Pace Law Review, Vol. 37, No. 1, Forthcoming

Abstract:     
This Article explains how to create “survivor funds” — short-term investment funds that would pay more to those investors who live until the end of the fund’s term than to those who die before then. For example, instead of just investing in a 10-year bond and dividing the proceeds among the investors at the end of the bond term, a survivor fund would invest in that 10-year bond but divide the proceeds only among those who survived the full ten years. These survivor funds would be attractive investments because the survivors would get a greater return on their investments, while the decedents, for obvious reasons, would not care.

Survivor funds would work like short-term tontines. Basically, a tontine is a financial product that combines features of an annuity and a lottery. In a simple tontine, a group of investors pool their money together to buy a portfolio of investments, and, as investors die, their shares are forfeited, often with the entire fund going to the last survivor. For example, in an episode of the popular television series M*A*S*H, Colonel Sherman T. Potter, as the last survivor of his World War I unit, got to open the bottle of cognac that he and his fellow doughboys brought back from France (and share it with his Korean War compatriots). Similarly, in the reality television show Survivor, contestants are stranded in a remote location, and the last “survivor” gets a million-dollar prize.
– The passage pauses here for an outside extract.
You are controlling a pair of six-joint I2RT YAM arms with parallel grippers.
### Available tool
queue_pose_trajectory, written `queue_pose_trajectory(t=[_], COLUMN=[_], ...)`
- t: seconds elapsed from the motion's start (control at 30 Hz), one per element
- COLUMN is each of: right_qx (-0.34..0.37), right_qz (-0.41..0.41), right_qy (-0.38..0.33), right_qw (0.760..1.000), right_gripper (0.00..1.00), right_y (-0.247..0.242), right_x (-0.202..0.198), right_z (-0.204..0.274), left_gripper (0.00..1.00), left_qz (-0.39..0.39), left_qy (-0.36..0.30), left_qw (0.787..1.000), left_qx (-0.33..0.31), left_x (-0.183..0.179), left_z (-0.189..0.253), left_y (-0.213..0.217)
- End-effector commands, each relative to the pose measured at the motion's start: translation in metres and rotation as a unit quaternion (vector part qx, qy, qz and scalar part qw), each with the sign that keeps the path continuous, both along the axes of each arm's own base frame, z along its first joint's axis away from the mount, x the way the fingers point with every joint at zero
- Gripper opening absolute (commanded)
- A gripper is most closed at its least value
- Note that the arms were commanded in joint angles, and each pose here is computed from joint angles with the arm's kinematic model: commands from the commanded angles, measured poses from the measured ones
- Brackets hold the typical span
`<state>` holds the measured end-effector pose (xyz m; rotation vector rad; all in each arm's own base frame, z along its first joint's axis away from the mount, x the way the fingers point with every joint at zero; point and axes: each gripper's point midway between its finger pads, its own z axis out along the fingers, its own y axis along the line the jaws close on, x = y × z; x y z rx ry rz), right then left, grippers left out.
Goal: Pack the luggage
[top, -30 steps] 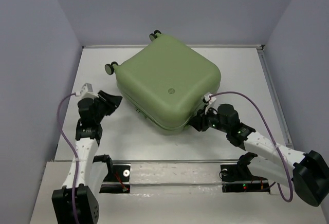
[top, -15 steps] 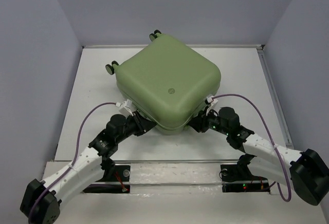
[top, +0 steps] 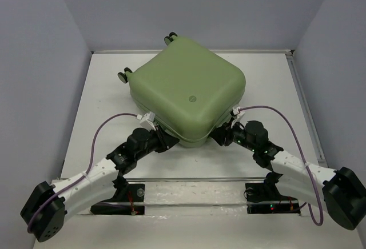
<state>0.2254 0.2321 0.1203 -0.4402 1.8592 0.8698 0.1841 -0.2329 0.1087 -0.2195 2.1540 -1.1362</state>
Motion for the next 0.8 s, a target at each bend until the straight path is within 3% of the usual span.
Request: queue_pose_trajectory(t=[0.0,0.07,0.1,0.27,0.47,0.57,0.77], right_qx=[0.02,0.025,0.033,0.054,0.058,0.019,-0.061], right_qz=[0.006,0.01,0.01,-0.003,0.023,0.034,0.072], right_qy=[-0.068,-0.077,-0.087,-0.092,-0.019,0.024,0.109], right_qw=[0.997,0.997,0.996,0.994,0.998,0.999,0.989], right_gripper=[0.37,0.32,0.25,0.07,0.07,0.07,0.07], right_y=[0.009,0.01,0.01,0.008,0.016,0.023,0.033], right_x=[0.013,0.013,0.013,0.014,-0.01,-0.034,-0.094], right_z=[0.024,0.027,0.03,0.034,0.021,0.004,-0.019], left_gripper=[0.25,0.25,0.25,0.24,0.24,0.24,0.22], left_qz=[0.0,0.001,0.001,0.003,0.012,0.009,0.028], left_qy=[-0.038,-0.038,-0.038,-0.041,-0.07,-0.096,-0.104], left_qw=[0.999,0.999,0.999,0.999,0.997,0.995,0.994], left_qx=[-0.019,-0.019,-0.019,-0.022,-0.037,-0.041,-0.021], left_x=[0.009,0.009,0.009,0.009,0.02,0.033,0.061], left_z=[0.025,0.025,0.024,0.026,0.044,0.067,0.065], left_y=[-0.011,-0.011,-0.011,-0.012,-0.017,-0.029,-0.045])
Of course, the survivor principle — that the share of each, at death, is enjoyed by the survivors — can be used to design financial products that would benefit multiple survivors, not just the last survivor. For example, elsewhere, we showed how tontines could be used to create so-called “tontine annuities” and “tontine pensions” that would benefit lots of retirees. In this Article, we show how the survivor principle can be used to create survivor funds that would only make payments to those who survive for a specified number of years.